#### Exercise prompt:
Working from the records beneath this line, reproduce each one exactly.

** Opening Records for this exercise block **

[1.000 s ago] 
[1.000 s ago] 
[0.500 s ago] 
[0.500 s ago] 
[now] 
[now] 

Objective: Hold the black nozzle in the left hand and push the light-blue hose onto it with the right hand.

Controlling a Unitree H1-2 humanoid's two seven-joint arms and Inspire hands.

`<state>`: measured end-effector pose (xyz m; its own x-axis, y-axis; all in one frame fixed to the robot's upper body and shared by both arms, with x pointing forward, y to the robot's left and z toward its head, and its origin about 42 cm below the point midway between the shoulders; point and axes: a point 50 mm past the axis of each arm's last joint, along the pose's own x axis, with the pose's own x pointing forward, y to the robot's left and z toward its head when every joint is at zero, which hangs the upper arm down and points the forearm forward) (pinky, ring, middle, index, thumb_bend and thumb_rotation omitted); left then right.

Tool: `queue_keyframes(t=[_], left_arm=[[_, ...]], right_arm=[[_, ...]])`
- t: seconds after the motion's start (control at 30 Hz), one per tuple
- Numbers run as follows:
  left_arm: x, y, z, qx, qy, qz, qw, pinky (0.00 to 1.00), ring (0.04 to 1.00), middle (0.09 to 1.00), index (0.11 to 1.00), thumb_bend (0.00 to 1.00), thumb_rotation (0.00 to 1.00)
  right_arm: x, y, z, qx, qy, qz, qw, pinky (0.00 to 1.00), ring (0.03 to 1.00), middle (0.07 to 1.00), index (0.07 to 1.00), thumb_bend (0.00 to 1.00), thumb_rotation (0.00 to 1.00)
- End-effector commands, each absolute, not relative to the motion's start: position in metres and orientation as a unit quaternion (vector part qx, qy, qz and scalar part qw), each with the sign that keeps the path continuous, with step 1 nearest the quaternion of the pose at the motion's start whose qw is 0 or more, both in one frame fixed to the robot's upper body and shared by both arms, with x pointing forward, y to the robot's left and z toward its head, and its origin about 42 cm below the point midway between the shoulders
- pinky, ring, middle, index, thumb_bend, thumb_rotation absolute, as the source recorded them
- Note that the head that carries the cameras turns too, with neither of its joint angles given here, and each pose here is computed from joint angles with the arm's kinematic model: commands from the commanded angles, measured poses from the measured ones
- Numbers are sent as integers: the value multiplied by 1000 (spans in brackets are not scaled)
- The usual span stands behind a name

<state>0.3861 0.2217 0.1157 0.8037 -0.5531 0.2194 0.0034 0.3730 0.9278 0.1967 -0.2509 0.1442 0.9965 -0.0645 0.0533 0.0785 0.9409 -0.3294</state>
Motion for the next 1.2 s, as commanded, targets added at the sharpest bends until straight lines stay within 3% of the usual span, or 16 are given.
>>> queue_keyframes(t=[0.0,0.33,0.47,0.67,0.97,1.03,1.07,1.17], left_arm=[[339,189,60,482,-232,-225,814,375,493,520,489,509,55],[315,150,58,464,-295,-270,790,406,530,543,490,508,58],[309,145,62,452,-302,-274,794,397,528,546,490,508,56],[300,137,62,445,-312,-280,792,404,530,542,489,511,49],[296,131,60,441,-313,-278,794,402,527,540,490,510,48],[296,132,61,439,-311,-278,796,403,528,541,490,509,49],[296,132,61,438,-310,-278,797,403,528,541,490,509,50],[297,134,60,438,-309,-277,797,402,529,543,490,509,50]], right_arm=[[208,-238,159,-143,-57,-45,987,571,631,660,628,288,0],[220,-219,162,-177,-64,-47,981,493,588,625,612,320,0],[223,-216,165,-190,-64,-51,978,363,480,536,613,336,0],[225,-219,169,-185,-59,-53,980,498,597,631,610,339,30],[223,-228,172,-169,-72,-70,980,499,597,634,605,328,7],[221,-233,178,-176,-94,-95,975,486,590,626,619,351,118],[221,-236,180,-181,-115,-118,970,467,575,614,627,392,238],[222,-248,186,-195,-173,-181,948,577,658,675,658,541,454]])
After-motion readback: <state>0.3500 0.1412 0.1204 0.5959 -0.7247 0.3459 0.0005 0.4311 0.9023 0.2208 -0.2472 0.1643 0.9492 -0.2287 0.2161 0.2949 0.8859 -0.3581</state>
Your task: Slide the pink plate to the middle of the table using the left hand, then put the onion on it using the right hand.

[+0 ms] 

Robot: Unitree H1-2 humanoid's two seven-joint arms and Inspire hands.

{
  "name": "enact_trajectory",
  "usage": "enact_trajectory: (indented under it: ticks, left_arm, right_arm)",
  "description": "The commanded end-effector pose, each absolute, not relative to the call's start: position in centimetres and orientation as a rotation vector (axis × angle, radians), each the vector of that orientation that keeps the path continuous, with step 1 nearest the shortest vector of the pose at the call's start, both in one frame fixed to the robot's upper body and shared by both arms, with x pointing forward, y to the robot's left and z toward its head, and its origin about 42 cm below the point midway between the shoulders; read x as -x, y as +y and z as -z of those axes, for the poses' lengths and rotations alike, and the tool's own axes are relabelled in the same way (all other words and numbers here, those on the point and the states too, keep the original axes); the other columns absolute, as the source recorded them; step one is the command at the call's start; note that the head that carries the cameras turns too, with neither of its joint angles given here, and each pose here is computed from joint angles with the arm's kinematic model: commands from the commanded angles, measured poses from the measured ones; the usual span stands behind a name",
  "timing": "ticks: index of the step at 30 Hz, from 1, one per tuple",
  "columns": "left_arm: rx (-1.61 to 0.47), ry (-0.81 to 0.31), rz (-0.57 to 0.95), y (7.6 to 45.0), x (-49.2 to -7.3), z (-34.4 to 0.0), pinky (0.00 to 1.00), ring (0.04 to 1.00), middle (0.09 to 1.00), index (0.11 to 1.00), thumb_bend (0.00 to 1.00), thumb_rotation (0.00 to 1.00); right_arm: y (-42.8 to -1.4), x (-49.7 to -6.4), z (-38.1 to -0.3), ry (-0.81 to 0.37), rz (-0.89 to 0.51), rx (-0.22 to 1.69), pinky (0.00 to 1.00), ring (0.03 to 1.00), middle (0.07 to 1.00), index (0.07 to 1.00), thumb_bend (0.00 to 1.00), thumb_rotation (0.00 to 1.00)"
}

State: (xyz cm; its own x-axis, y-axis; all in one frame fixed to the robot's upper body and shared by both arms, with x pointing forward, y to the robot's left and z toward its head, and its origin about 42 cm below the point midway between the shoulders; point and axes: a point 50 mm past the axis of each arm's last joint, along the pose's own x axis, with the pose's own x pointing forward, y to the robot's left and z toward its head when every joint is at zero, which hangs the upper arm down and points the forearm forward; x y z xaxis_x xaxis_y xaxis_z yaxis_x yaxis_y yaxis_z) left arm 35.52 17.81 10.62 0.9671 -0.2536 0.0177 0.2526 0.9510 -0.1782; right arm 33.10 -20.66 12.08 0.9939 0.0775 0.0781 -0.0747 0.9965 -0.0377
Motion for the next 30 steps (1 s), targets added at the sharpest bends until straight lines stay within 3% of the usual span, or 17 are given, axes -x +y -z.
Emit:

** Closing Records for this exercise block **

#### Task result:
[1.000 s ago] 
[1.000 s ago] 
[0.500 s ago] 
[0.500 s ago] 
[now] 
[now] 

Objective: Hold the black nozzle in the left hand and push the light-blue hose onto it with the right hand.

Controlling a Unitree H1-2 humanoid's two seven-joint arms and Inspire hands.

`<state>`: measured end-effector pose (xyz m; its own x-axis, y-axis; all in one frame fixed to the robot's upper body and shared by both arms, with x pointing forward, y to the robot's left and z toward its head, and its origin about 42 cm below the point midway between the shoulders; point and axes: a point 50 mm past the axis of each arm's last joint, along the pose's own x axis, with the pose's own x pointing forward, y to the robot's left and z toward its head when every joint is at zero, which hangs the upper arm down and points the forearm forward) (pinky, ring, middle, index, thumb_bend and thumb_rotation omitted); left then right.

Tool: `queue_keyframes(t=[_], left_arm=[[_, ...]], right_arm=[[_, ...]])`
- t: seconds after the motion's start (control at 30 Hz), one per tuple
- Numbers run as follows:
  left_arm: x, y, z, qx, qy, qz, qw, pinky (0.00 to 1.00), ring (0.04 to 1.00), middle (0.09 to 1.00), index (0.11 to 1.00), thumb_bend (0.00 to 1.00), thumb_rotation (0.00 to 1.00)
  right_arm: x, y, z, qx, qy, qz, qw, pinky (0.00 to 1.00), ring (0.03 to 1.00), middle (0.07 to 1.00), index (0.07 to 1.00), thumb_bend (0.00 to 1.00), thumb_rotation (0.00 to 1.00)
- End-effector commands, each absolute, not relative to the motion's start: position in metres and orientation as a unit quaternion (vector part qx, qy, qz and scalar part qw), each with the sign that keeps the path continuous, with step 1 nearest the quaternion of the pose at the motion's start whose qw is 0 or more, both in one frame fixed to the robot's upper body and shared by both arms, with x pointing forward, y to the robot's left and z toward its head, and its origin about 42 cm below the point midway between the shoulders
- pinky, ring, middle, index, thumb_bend, thumb_rotation absolute, as the source recorded them
- Note that the head that carries the cameras turns too, with neither of its joint angles given here, and each pose here is computed from joint angles with the arm's kinematic model: commands from the commanded angles, measured poses from the measured ones
- Numbers are sent as integers: the value multiplied by 1000 (spans in brackets are not scaled)
- The usual span stands behind a name

<state>0.3861 0.2217 0.1157 0.8037 -0.5531 0.2194 0.0034 0.3730 0.9278 0.1967 -0.2509 0.1442 0.9965 -0.0645 0.0533 0.0785 0.9409 -0.3294</state>
Motion for the next 1.2 s, as commanded, targets added at the sharpest bends until straight lines stay within 3% of the usual span, or 16 are given.
>>> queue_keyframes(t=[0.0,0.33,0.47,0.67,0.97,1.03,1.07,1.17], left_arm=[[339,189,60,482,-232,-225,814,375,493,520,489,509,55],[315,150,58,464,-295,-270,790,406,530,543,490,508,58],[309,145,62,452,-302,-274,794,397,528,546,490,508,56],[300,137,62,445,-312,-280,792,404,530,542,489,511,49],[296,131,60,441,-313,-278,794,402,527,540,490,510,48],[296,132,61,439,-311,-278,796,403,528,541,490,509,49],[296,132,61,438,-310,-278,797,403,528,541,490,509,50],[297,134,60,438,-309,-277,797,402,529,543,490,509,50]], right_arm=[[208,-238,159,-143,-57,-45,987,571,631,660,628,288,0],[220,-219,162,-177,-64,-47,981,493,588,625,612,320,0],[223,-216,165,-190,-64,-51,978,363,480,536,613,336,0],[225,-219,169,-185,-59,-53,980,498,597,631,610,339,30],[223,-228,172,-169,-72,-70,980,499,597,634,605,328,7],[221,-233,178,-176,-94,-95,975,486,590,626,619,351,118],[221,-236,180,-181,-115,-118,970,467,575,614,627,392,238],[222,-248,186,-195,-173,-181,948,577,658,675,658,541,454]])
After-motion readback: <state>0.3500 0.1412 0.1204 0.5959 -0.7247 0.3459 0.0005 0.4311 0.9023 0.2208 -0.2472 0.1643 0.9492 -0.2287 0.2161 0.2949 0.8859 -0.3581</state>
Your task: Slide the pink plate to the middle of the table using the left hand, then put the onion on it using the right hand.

[+0 ms] 

Robot: Unitree H1-2 humanoid's two seven-joint arms and Inspire hands.

{
  "name": "enact_trajectory",
  "usage": "enact_trajectory: (indented under it: ticks, left_arm, right_arm)",
  "description": "The commanded end-effector pose, each absolute, not relative to the call's start: position in centimetres and orientation as a rotation vector (axis × angle, radians), each the vector of that orientation that keeps the path continuous, with step 1 nearest the shortest vector of the pose at the call's start, both in one frame fixed to the robot's upper body and shared by both arms, with x pointing forward, y to the robot's left and z toward its head, and its origin about 42 cm below the point midway between the shoulders; read x as -x, y as +y and z as -z of those axes, for the poses' lengths and rotations alike, and the tool's own axes are relabelled in the same way (all other words and numbers here, those on the point and the states too, keep the original axes); the other columns absolute, as the source recorded them; step one is the command at the call's start; note that the head that carries the cameras turns too, with neither of its joint angles given here, and each pose here is computed from joint angles with the arm's kinematic model: commands from the commanded angles, measured poses from the measured ones; the usual span stands behind a name",
  "timing": "ticks: index of the step at 30 Hz, from 1, one per tuple",
  "columns": "left_arm: rx (-1.61 to 0.47), ry (-0.81 to 0.31), rz (-0.57 to 0.95), y (7.6 to 45.0), x (-49.2 to -7.3), z (-34.4 to 0.0), pinky (0.00 to 1.00), ring (0.04 to 1.00), middle (0.09 to 1.00), index (0.11 to 1.00), thumb_bend (0.00 to 1.00), thumb_rotation (0.00 to 1.00); right_arm: y (-42.8 to -1.4), x (-49.7 to -6.4), z (-38.1 to -0.3), ry (-0.81 to 0.37), rz (-0.89 to 0.51), rx (-0.22 to 1.69), pinky (0.00 to 1.00), ring (0.03 to 1.00), middle (0.07 to 1.00), index (0.07 to 1.00), thumb_bend (0.00 to 1.00), thumb_rotation (0.00 to 1.00)"
}

State: (xyz cm; its own x-axis, y-axis; all in one frame fixed to the robot's upper body and shared by both arms, with x pointing forward, y to the robot's left and z toward its head, and its origin about 42 cm below the point midway between the shoulders; point and axes: a point 50 mm past the axis of each arm's last joint, along the pose's own x axis, with the pose's own x pointing forward, y to the robot's left and z toward its head when every joint is at zero, which hangs the upper arm down and points the forearm forward; x y z xaxis_x xaxis_y xaxis_z yaxis_x yaxis_y yaxis_z) left arm 35.52 17.81 10.62 0.9671 -0.2536 0.0177 0.2526 0.9510 -0.1782; right arm 33.10 -20.66 12.08 0.9939 0.0775 0.0781 -0.0747 0.9965 -0.0377
Motion for the next 30 steps (1 s), targets added at the sharpest bends until straight lines stay within 3% of the usual span, or 17 are given, axes -x +y -z.
Emit:

This output contains the full answer.